Salmonella is a notorious pathogenic bacterium that is known for poisoning humans and animals and raising the food industry’s annual costs by millions of dollars. Recently, salmonella has proved to be even more dangerous and almost invincible because of its ability to form biofilms.
Biofilms are unique biological structures that occur naturally around the world and are known to be very resistant to man-made antibiotics. A biofilm is defined as an aggregation of minute organisms that adhere together to form large complexes. Just as the definition states, biofilms form when several bacterial cells stick to a surface (Donlan, 2009). Once adhered, the group of cells begins to form probably the most important feature of the aggregation which is the matrix. The matrix not only allows more bacterial cells to accompany the biofilm but more importantly it is the protective backbone that accounts for the biofilm’s remarkable resistancy. The matrix holds all of the biofilm’s components together and makes sure that everything stays organized.
Biofilms can be very troublesome. For example, in research labs, biofilms can contaminate medical equipment and continue to grow to undesirable measures. What is worse is that the amount of antibiotics, or any other treatment, used to get rid of the biofilm would be costly. Water treatment plants sometimes face biofilm problems as well. Biofilms sometimes build up and clog pipes, block filters, and gather more bacteria to contaminate the water even more (Edstrom). These three problems alone can have huge financial consequences. On a larger scale, biofilms have been known to effect ships used for trading and transportation. The biofilms would accumulate around the bottom of the ships along with many other small organisms; this is known as biofouling. As a result of this, there was a 40 percent increase on fuel costs and almost 7 billion dollars were spent annually to control biofouling. (Stanley, 2007)

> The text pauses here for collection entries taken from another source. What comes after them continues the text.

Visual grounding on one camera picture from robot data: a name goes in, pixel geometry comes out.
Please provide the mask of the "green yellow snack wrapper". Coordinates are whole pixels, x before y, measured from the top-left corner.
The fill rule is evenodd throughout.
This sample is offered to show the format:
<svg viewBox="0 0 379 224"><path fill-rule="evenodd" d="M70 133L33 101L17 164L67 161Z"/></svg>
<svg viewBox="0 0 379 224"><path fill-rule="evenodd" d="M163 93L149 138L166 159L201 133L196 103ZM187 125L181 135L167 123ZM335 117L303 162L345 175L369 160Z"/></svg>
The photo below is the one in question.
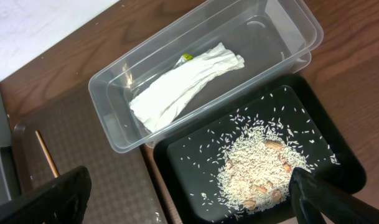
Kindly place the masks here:
<svg viewBox="0 0 379 224"><path fill-rule="evenodd" d="M181 55L180 58L178 59L178 61L176 62L176 64L174 65L173 69L185 64L186 62L188 62L192 59L193 59L193 56L191 56L190 54Z"/></svg>

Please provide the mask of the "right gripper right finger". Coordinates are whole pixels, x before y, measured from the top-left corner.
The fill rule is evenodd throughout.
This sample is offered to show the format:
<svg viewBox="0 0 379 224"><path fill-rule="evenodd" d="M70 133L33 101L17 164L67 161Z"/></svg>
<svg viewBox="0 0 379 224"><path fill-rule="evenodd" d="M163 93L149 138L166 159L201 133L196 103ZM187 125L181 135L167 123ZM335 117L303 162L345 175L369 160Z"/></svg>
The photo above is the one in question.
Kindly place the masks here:
<svg viewBox="0 0 379 224"><path fill-rule="evenodd" d="M298 223L379 223L379 209L315 177L302 168L292 170L291 206Z"/></svg>

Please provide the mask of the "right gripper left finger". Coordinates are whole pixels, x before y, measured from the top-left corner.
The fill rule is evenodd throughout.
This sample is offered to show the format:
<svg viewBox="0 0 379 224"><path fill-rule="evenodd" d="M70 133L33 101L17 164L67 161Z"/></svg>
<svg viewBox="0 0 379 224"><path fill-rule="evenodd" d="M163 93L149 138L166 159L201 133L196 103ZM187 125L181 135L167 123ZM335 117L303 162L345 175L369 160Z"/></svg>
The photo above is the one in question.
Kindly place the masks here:
<svg viewBox="0 0 379 224"><path fill-rule="evenodd" d="M82 223L90 192L90 173L78 166L0 205L0 223Z"/></svg>

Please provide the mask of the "white paper napkin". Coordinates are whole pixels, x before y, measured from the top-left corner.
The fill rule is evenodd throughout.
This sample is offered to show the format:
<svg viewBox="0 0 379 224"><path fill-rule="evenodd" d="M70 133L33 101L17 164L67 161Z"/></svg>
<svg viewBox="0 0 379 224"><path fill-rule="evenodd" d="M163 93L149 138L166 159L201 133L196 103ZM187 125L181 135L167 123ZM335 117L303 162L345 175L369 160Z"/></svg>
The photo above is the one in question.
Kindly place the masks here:
<svg viewBox="0 0 379 224"><path fill-rule="evenodd" d="M150 132L173 122L189 101L210 81L245 67L245 59L222 43L161 75L136 96L130 110Z"/></svg>

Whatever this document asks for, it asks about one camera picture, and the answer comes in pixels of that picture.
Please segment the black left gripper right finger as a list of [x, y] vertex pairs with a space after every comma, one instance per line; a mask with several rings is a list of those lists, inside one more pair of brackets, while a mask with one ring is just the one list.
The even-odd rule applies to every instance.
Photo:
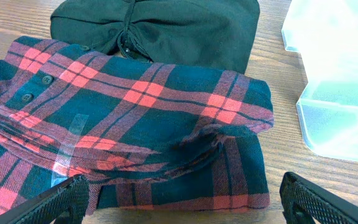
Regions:
[[294, 172], [284, 174], [280, 198], [287, 223], [358, 224], [358, 206]]

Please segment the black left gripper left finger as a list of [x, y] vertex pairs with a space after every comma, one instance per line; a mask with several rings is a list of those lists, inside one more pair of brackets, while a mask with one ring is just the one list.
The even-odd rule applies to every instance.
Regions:
[[0, 215], [0, 224], [81, 224], [89, 203], [89, 182], [74, 175]]

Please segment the red plaid flannel shirt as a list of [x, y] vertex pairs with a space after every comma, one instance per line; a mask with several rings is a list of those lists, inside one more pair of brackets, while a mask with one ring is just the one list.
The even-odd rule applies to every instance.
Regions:
[[101, 208], [266, 208], [268, 85], [20, 37], [0, 60], [0, 215], [84, 175]]

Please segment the large black garment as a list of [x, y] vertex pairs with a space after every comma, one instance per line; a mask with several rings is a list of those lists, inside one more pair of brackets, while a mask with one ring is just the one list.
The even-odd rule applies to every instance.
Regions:
[[70, 0], [50, 33], [107, 55], [244, 73], [259, 15], [257, 0]]

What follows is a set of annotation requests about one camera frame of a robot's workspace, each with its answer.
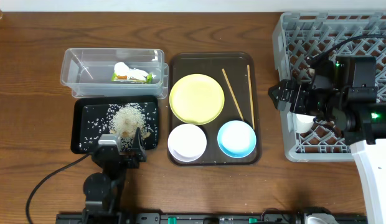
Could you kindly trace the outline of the white cup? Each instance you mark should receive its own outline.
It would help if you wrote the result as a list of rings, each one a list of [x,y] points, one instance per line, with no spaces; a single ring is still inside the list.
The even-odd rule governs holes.
[[[314,124],[314,116],[293,113],[295,131],[303,134],[311,130]]]

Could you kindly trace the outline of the light blue bowl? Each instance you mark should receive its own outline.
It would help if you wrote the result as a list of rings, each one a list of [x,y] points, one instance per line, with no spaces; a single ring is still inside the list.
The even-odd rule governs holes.
[[[217,143],[225,155],[240,159],[247,157],[255,150],[257,136],[249,124],[233,120],[219,129]]]

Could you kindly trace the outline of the green snack wrapper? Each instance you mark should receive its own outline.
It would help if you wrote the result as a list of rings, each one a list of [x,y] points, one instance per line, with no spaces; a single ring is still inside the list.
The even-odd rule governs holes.
[[[142,74],[132,74],[132,75],[117,75],[113,74],[111,81],[112,82],[128,82],[128,83],[152,83],[155,75],[153,73],[148,73],[146,76]]]

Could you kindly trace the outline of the yellow plate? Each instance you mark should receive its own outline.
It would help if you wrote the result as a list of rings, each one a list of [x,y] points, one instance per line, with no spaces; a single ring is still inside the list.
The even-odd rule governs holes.
[[[223,88],[212,77],[190,74],[171,88],[169,104],[174,116],[184,123],[203,125],[213,121],[223,110]]]

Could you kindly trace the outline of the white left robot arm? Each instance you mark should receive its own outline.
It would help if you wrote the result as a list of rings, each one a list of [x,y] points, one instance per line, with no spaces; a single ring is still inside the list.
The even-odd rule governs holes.
[[[101,172],[87,177],[83,184],[85,208],[83,223],[132,223],[133,216],[120,207],[125,187],[126,171],[137,169],[147,160],[141,130],[134,134],[131,149],[122,151],[121,137],[116,134],[102,134],[92,161],[102,168]]]

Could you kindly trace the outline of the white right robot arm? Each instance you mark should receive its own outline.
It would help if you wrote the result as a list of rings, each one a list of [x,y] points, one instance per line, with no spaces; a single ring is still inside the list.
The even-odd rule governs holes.
[[[269,88],[276,109],[333,122],[359,171],[369,223],[386,223],[386,103],[377,102],[376,59],[312,58],[309,83],[284,79]]]

Salmonella is a bacteria that causes the disease Salmonellosis. It was discovered by a scientist named Salmon and there have been recorded infections of the bacteria for over 100 years. Symptoms of the disease include diarrhea, fever, and abdominal cramps. Salmonellosis usually lasts for about a week but in worst cases a patient may develop stronger cases of the symptoms listed and may even die due to the spread of the bacteria throughout the body. According to the Centers for Disease Control and Prevention, CDC, about 40,000 people are infected with salmonellosis in the United States annually, most of them being young children and the elderly. However, salmonella have been connected to several outbreaks from the past few years with most of them having to deal with food. From 2006 to 2010, Salmonella outbreaks have occurred in peanut butter, tomatoes, shell eggs, and many more foods. As a result these foods had to be recalled by their suppliers causing food industries to lose a lot of capital (CDC, 2010).

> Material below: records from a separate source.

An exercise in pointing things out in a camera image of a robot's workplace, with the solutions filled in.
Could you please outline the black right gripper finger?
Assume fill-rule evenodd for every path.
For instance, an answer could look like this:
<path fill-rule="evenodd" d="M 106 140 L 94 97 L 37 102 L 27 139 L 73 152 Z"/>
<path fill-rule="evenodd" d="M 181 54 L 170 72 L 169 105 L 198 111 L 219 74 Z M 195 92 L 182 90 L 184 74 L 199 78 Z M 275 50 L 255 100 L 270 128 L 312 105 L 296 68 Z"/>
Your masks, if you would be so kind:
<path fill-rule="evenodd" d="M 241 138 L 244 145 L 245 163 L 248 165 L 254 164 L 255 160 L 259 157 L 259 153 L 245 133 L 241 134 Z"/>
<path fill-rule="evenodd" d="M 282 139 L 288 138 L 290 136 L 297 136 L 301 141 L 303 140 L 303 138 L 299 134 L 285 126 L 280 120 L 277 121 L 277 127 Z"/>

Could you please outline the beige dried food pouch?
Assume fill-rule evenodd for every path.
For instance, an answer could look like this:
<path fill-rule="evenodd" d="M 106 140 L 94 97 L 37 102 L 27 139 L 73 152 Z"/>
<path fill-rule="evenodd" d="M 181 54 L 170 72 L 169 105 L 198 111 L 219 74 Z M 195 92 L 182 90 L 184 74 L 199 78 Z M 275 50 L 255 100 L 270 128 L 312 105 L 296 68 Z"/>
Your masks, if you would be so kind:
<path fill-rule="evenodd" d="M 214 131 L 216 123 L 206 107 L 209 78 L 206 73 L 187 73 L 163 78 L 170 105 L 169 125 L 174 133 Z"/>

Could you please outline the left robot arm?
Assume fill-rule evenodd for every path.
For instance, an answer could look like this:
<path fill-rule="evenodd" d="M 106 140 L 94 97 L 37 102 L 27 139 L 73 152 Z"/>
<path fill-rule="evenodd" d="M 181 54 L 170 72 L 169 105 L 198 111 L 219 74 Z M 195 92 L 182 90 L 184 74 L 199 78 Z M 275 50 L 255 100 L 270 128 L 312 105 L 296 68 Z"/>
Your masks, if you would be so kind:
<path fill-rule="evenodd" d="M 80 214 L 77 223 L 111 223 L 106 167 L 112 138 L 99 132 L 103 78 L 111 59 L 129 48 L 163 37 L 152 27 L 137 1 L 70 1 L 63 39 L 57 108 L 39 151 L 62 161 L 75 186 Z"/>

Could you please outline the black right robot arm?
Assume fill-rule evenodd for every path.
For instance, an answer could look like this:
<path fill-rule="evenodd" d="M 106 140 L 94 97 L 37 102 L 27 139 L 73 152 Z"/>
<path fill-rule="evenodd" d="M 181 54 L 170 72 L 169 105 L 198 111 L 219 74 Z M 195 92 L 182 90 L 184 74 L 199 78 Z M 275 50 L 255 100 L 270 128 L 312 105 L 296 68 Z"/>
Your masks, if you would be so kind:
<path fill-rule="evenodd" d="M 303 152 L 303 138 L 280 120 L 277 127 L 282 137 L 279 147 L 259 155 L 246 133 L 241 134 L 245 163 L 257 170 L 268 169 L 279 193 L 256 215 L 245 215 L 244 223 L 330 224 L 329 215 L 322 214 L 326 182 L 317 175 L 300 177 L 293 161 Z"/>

Recently, an unusual salmonella case in Norway was inspected by researchers. It was discovered that a particular type of salmonella had been successful in developing in a Norwegian feed and fish meal factory and was even able to last there for several years. Researchers tried to find out why the bacteria were able to live in the factory for so long and why it was so hard to get rid of. Multiple disinfectants were used on the biofilm but were unsuccessful. Eventually, researcher Lene Karine Vestby found that the specific type of salmonella was efficient in producing a biofilm and that it lived longer than the other types of salmonella that were unable to (Science Daily, 2010). Vestby stated that the salmonella biofilms were well protected by the self produced matrix which defended the structure from the many disinfectants used in the factory. Fortunately, Vestby was able to use a couple of treatments to destroy the salmonella biofilm. One was named Vikron S and the other solution consisted of 70 percent ethanol and other substances. Lastly, Vestby tested the effects of furanones on the salmonella. Furanones are organic compounds that are used to interfere with quorum sensing, which is basically the communication between bacterial cells. Her results proved that the furanones were efficient in preventing biofilm development.
Biofilms may be seen as just another scientific subject but they should not be underestimated. Biofilm production made salmonella seem almost invincible at one point but just imagine the other harmful bacteria that can form biofilms and the damage they are capable of. Researchers need to learn more about the development of biofilms in our world and experiment with them in laboratories just as Lene Karine Vestby did in Norway. If this can be accomplished then hopefully many more incidents like the one in Norway one can be prevented.